The reason for my change is simple. In my heavy blogging days, when Mrs. Ex was Mrs. X and divorce was unthinkable, I naïvely assumed that our existing family law was brilliantly developed over the millennia to make the laws specific to traditional marriages as absolutely perfect as they possibly could be. Well maybe not quite so absolutely, but in that direction. I did not oppose civil unions as an alternative to same-sex marriage, but did reason that the concept of a permanent same-sex union – something most gays themselves didn’t want as recently as a generation ago – was an experiment that should be conducted separately from traditional marriage for at least a generation, with each legislature considering changes to each law separately. Maybe certain blood tests are needed for straight marriages, but not gay, or vice versa. Maybe some are needed for male-male unions but not female-female ones. Maybe no-fault marriage was a terrible idea for straights that should be rescinded someday, but for reasons having nothing to do with gays (and maybe in fact a reason gays didn’t want marriage at all in the bad old days). Too many variables that needed to be experimented with separately for a generation or so. After that period, if our Legislature’s best ideas for male-male unions, female-female unions and male-female unions all just happened to be exactly the same, we could merge the legal concepts then. In the meantime, let’s not corrupt almost a thousand years of common law genius with a brand new experiment. Baby, bathwater, etc.

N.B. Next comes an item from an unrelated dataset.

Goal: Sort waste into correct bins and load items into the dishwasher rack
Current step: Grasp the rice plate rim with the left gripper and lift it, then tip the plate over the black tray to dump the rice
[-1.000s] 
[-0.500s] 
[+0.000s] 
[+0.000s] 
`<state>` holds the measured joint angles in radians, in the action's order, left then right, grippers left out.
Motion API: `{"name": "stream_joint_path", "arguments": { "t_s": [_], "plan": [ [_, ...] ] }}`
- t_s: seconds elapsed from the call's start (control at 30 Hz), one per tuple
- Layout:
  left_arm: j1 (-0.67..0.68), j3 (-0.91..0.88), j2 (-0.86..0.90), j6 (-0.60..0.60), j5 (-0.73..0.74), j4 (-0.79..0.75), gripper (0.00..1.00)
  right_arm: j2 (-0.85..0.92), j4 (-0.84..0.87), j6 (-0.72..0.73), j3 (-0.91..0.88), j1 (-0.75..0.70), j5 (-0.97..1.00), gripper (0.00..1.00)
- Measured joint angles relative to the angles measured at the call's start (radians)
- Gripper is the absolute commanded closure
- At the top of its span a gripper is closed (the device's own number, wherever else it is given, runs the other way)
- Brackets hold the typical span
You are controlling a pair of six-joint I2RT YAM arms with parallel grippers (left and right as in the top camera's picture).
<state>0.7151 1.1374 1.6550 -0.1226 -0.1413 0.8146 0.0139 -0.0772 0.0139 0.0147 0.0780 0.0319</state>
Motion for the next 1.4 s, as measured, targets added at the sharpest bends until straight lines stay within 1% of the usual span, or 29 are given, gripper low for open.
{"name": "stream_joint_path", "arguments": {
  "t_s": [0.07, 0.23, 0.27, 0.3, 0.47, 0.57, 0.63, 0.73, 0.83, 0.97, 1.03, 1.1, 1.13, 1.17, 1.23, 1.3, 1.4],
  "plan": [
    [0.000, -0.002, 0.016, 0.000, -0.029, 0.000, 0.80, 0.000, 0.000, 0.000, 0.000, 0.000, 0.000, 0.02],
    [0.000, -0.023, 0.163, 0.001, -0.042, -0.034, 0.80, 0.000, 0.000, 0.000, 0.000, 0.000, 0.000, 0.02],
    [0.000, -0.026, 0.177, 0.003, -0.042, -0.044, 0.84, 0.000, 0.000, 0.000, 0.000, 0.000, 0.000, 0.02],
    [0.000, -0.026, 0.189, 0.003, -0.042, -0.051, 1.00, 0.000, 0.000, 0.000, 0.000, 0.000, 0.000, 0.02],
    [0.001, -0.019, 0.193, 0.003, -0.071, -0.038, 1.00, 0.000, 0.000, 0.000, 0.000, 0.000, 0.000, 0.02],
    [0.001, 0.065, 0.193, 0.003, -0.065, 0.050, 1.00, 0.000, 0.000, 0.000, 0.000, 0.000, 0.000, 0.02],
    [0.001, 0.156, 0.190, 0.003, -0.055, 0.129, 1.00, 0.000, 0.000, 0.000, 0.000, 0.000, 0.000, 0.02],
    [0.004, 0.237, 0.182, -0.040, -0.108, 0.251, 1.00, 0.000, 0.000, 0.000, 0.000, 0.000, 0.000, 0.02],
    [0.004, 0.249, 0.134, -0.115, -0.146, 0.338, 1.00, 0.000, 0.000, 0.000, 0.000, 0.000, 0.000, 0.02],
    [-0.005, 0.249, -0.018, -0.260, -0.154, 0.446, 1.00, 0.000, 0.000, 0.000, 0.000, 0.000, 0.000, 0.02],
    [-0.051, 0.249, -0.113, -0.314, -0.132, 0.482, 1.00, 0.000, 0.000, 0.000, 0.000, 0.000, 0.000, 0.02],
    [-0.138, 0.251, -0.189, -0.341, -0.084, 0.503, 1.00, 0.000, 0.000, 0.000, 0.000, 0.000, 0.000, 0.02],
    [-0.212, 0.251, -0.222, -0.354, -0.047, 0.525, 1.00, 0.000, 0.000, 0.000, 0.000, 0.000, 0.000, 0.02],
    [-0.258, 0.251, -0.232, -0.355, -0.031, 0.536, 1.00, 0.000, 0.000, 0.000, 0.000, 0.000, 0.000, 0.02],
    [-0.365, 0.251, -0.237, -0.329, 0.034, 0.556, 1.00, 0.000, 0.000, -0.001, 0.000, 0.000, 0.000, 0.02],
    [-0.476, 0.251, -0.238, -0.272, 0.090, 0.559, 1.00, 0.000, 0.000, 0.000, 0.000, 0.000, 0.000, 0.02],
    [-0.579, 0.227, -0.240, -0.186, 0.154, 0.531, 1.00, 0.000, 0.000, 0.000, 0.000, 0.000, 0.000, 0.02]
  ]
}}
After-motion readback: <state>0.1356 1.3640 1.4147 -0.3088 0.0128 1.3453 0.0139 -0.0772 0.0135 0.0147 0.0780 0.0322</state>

My new view, after having recently gone through a divorce, is that family law is FUBAR. If you are one of those fortunate ones whose marriages go swimmingly from the day you say “I do” until one of you is dead, good for you. Family law is technically just as bad for you as anyone else, but that won’t matter since none of those crappy laws will ever be applied in your case. But those of us who they do apply to know firsthand just how bassackwards and, in some cases, downright ugly, the laws can be. North Carolina in particular is a judicial hellhole in this regard. In an ideal world, are the best rules for gay unions the same as the best rules for lesbians, let alone straights? Who knows? But I do know that both should be written on a clean slate, and if adding gays to the mix is the political catalyst we need to get the debate going, so be it. The next few posts are going to explain why I think family law is messed up, and what I think ought to be done about it. As always, comments are welcome.